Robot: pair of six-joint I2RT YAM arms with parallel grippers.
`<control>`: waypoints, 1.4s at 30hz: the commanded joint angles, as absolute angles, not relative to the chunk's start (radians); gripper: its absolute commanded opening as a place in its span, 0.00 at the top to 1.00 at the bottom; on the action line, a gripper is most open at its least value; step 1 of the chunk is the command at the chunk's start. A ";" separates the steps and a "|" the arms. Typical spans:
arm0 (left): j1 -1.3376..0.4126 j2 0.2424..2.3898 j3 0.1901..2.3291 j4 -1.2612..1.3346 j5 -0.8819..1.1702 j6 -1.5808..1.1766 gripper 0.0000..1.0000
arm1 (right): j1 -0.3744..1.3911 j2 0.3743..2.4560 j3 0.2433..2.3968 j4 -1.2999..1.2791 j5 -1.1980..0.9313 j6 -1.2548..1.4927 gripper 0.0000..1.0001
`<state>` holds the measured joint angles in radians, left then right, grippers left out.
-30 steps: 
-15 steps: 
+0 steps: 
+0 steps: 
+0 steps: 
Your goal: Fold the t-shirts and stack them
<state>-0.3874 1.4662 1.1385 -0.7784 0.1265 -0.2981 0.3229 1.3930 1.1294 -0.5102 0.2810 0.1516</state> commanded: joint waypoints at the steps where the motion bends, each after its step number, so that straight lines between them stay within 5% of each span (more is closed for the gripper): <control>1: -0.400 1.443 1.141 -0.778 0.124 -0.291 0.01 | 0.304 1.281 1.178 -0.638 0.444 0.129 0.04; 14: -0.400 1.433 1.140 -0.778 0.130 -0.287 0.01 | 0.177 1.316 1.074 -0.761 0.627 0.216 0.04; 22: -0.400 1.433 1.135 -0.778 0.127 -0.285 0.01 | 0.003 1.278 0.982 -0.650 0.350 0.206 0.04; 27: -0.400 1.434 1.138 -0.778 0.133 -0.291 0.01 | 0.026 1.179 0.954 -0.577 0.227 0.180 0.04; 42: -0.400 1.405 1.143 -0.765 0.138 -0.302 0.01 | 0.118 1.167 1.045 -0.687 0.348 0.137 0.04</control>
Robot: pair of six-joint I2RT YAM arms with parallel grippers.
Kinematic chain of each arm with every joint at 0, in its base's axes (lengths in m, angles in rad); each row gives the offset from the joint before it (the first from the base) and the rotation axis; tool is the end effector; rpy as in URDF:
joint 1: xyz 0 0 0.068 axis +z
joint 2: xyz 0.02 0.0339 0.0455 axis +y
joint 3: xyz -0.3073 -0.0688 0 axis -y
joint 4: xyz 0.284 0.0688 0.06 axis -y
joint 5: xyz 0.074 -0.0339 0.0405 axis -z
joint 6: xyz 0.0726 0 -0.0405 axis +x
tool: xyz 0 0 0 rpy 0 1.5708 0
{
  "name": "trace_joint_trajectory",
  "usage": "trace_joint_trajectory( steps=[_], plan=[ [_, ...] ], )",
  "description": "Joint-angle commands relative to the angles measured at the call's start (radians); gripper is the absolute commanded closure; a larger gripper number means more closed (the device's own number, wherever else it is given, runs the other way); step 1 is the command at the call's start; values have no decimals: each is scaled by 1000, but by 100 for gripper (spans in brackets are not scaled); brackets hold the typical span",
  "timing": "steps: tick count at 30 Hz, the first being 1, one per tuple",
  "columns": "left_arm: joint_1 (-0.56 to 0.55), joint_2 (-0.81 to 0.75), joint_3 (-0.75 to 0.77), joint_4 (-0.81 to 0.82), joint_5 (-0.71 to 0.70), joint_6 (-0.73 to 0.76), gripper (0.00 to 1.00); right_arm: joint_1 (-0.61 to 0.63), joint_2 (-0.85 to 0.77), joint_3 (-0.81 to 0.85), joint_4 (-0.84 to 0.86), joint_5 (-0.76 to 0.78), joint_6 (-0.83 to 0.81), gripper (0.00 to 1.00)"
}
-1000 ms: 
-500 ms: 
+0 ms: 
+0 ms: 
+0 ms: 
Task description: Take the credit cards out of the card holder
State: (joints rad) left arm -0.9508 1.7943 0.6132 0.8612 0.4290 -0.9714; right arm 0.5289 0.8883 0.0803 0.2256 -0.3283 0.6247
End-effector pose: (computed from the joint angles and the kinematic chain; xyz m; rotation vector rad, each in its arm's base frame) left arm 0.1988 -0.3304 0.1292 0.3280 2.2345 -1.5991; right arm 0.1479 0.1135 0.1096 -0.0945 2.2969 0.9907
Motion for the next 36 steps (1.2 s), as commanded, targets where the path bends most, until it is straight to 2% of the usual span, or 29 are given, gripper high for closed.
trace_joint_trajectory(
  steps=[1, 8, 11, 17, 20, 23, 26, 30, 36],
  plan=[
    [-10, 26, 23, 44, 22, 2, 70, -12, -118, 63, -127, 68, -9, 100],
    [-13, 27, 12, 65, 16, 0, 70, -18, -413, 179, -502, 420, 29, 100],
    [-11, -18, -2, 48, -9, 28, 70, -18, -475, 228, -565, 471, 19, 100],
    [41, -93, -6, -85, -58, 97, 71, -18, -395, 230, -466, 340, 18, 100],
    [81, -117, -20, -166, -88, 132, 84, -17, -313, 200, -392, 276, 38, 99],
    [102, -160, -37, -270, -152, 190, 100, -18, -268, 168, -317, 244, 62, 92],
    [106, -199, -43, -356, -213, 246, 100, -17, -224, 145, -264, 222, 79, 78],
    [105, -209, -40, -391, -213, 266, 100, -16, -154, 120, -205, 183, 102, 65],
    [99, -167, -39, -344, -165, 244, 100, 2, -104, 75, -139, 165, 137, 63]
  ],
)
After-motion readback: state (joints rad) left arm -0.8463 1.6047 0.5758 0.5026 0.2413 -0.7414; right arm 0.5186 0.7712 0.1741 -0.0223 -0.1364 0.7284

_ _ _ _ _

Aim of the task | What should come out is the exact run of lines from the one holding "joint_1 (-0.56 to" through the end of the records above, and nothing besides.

Exercise result |
  "columns": "left_arm: joint_1 (-0.56 to 0.55), joint_2 (-0.81 to 0.75), joint_3 (-0.75 to 0.77), joint_4 (-0.81 to 0.82), joint_5 (-0.71 to 0.70), joint_6 (-0.73 to 0.76), gripper (0.00 to 1.00); right_arm: joint_1 (-0.61 to 0.63), joint_2 (-0.85 to 0.77), joint_3 (-0.81 to 0.85), joint_4 (-0.84 to 0.86), joint_5 (-0.76 to 0.78), joint_6 (-0.83 to 0.81), gripper (0.00 to 1.00)"
}
-1000 ms: 
-500 ms: 
+0 ms: 
+0 ms: 
+0 ms: 
Task description: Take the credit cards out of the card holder
State: (joints rad) left arm -0.9508 1.7943 0.6132 0.8612 0.4290 -0.9714; right arm 0.5289 0.8883 0.0803 0.2256 -0.3283 0.6247
End-effector pose: (computed from the joint angles and the kinematic chain; xyz m; rotation vector rad, each in its arm's base frame) left arm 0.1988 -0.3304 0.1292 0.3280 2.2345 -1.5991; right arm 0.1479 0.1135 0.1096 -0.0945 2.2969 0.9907
Motion for the next 36 steps (1.2 s), as commanded, targets where the path bends most, until it is straight to 2% of the usual span, or 29 are given, gripper high for closed.
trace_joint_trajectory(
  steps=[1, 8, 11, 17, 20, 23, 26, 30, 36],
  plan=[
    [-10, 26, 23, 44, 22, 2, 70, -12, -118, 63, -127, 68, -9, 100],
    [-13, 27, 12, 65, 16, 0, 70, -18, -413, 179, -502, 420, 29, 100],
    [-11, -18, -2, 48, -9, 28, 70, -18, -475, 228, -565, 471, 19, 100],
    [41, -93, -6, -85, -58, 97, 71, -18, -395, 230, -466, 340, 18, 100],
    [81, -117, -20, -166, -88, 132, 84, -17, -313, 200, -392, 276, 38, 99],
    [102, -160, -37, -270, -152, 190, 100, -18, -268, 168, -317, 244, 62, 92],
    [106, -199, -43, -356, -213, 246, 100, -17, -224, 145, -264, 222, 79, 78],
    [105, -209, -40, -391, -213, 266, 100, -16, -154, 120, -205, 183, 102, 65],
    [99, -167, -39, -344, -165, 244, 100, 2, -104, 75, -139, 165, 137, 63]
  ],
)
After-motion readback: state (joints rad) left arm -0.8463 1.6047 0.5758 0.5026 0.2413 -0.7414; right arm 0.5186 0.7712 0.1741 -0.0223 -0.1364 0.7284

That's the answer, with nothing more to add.